Großer Wirbel rund um Nicki Thiim und das Aston-Martin-Team Comtoyou nach dem Sonntags-Qualifying der DTM in Oschersleben! Dass der dänische Titelanwärter auf dem vorletzten Platz landete, war weniger auf Performance-Gründe, sondern viel mehr auf einen administrativen Fehler als Ursache zurückzuführen.
Nach Informationen von Motorsport-Magazin.com wurden seitens dem Reifenlieferanten Pirelli die falschen Reifen auf die Felgen des beiden Aston Martin Vantage GT3 Evo aufgezogen: Auf der linken Fahrzeugseite wurden die beiden Vorderreifen und auf der rechten Seite die beiden Hinterreifen montiert. Eine Rückmeldung von Pirelli zu dieser Causa haben wir auf Anfrage bis zum Rennstart noch nicht erhalten.
"Wenn du so ein Wochenende hast, dann geht alles schief", sagte Thiim bei ProSieben. "Ich war schon im Limiter beim Rausfahren. Ich dachte, es sei ein Reifenschaden. Ich bin rausgefahren und habe Vollgas gegeben, wusste aber, dass etwas nicht stimmt. So ein Fehler darf nicht passieren auf diesem Level. Das hat großen Einfluss auf unsere Meisterschaft."
Comtoyou-DTM-Projektleiter Mario Schuhbauer bei ProSieben: "Das Problem ist, dass sich die Reifen in der Höhe unterscheiden. Wenn du die Reifen von hinten auf der Vorderachse hast, funktioniert das Auto nicht mehr. Du hast andere Drehzahlen, das Auto steht schief und das ABS-System funktioniert nicht mehr. Das Differenzial wird zu heiß. Nicki hat das mit den Problemen gut gemacht. Eigentlich musst du bei sowas aufhören."
Offen blieb zunächst die Frage, warum dem Comtoyou-Team selbst der Fehler vor dem Qualifying nicht aufgefallen ist. "Nur Pirelli die Schuld zu geben, wäre falsch", sagte ProSieben-TV-Experte und Ex-DTM-Champion Maximilian Götz. "Da muss man auch das Team in die Pflicht nehmen."
Thiim fuhr seine persönliche Bestzeit in 1:23.173 Minuten. Das bedeutete einen Rückstand von 0,773 Sekunden zu Polesetter Thomas Preining. Thiim rückte in der Startaufstellung wegen einer Strafe für Ben Dörr vom 19. auf den 18. Startplatz nach vorne. Nicolas Baert im zweiten Aston Martin landete mit 0,897 Sekunden Abstand an letzter Stelle. Mehr als sieben Zehntelsekunden im Feld der 20 Autos hatte ansonsten nur Marco Mapelli mit seinem Abt-Lamborghini. Teamkollege Luca Engstler belegte Startplatz zwei.

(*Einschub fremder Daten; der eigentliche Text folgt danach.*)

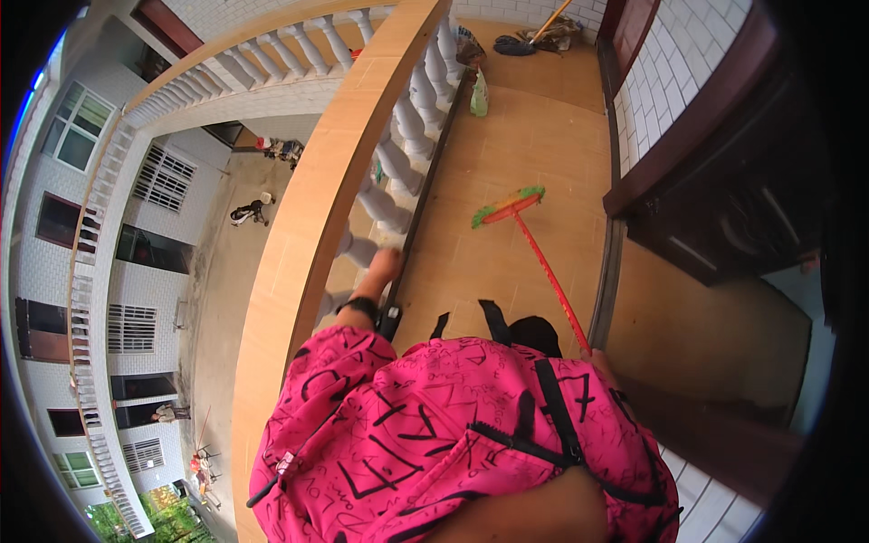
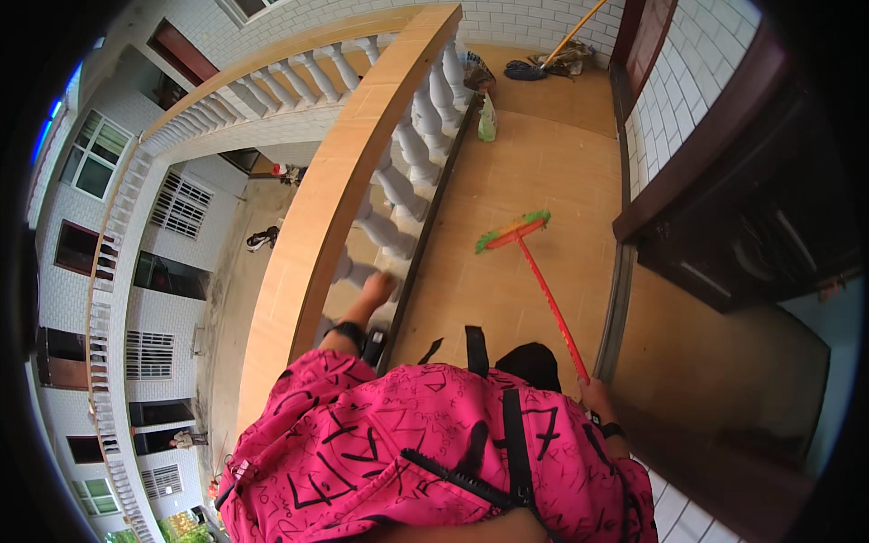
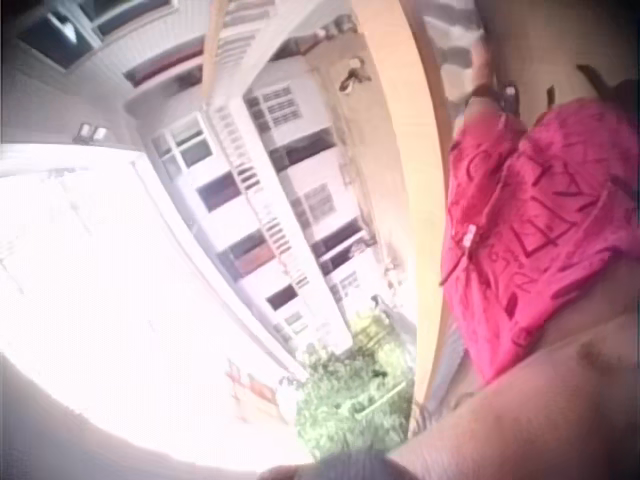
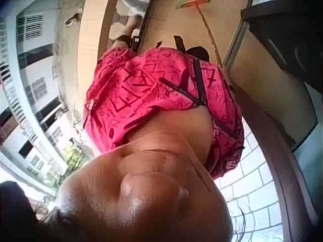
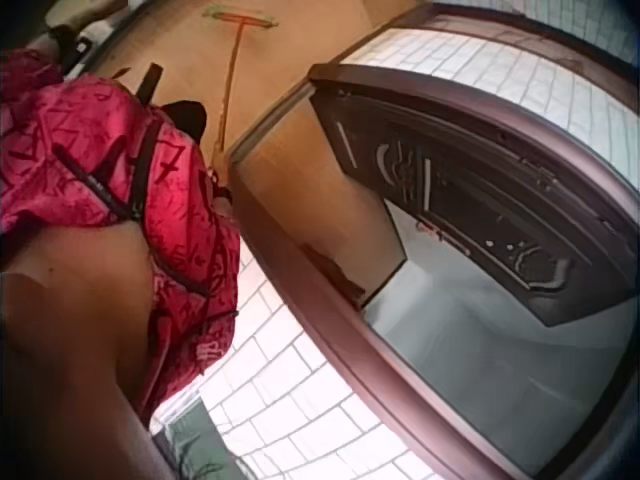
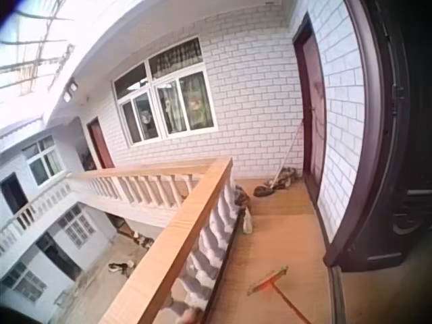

Der nächste Rückschlag für Thiim, nachdem er als Tabellenführer nach Oschersleben gereist war. Am Samstag landete er bereits nur auf dem 18. Platz im Qualifying, was auf mangelnde Performance zurückzuführen war. Im Rennen 'rettete' sich der Aston-Martin-Werksfahrer auf den zwölften Platz und nahm zumindest ein paar Punkte für den Kampf um die Meisterschaft mit. Die Gesamtführung verlor Thiim dennoch an den neuen Spitzenreiter Maro Engel (Winward-Mercedes).
Thiim hatte sich nach dem Samstags-Quali über die öffentlich geäußerte BoP-Kritik von Thomas Preining und Marco Wittmann zuletzt am Norisring echauffiert. "Lustig, was alles geschrieben wird mit der BoP", sagte Thiim frustriert am ProSieben-Mikro. "All die Artikel mit Mister Wittmann und Preining, 'wir hören auf' und so weiter. Vielleicht sollte ich das auch tun, aufhören, dann krieg ich auch 15 Kilo raus und mehr Power."
Am Samstagabend wurde die Balance of Performance noch einmal angepasst. Die Aston Martin Vantage, BMW und Ferrari erhielten etwas mehr Ladedruck, während der Restriktor des Ford Mustang um einen Millimeter vergrößert wurde. Die Pole Position ging wie am Vortag an Manthey-Porsche-Fahrer und Samstags-Rennsieger Thomas Preining.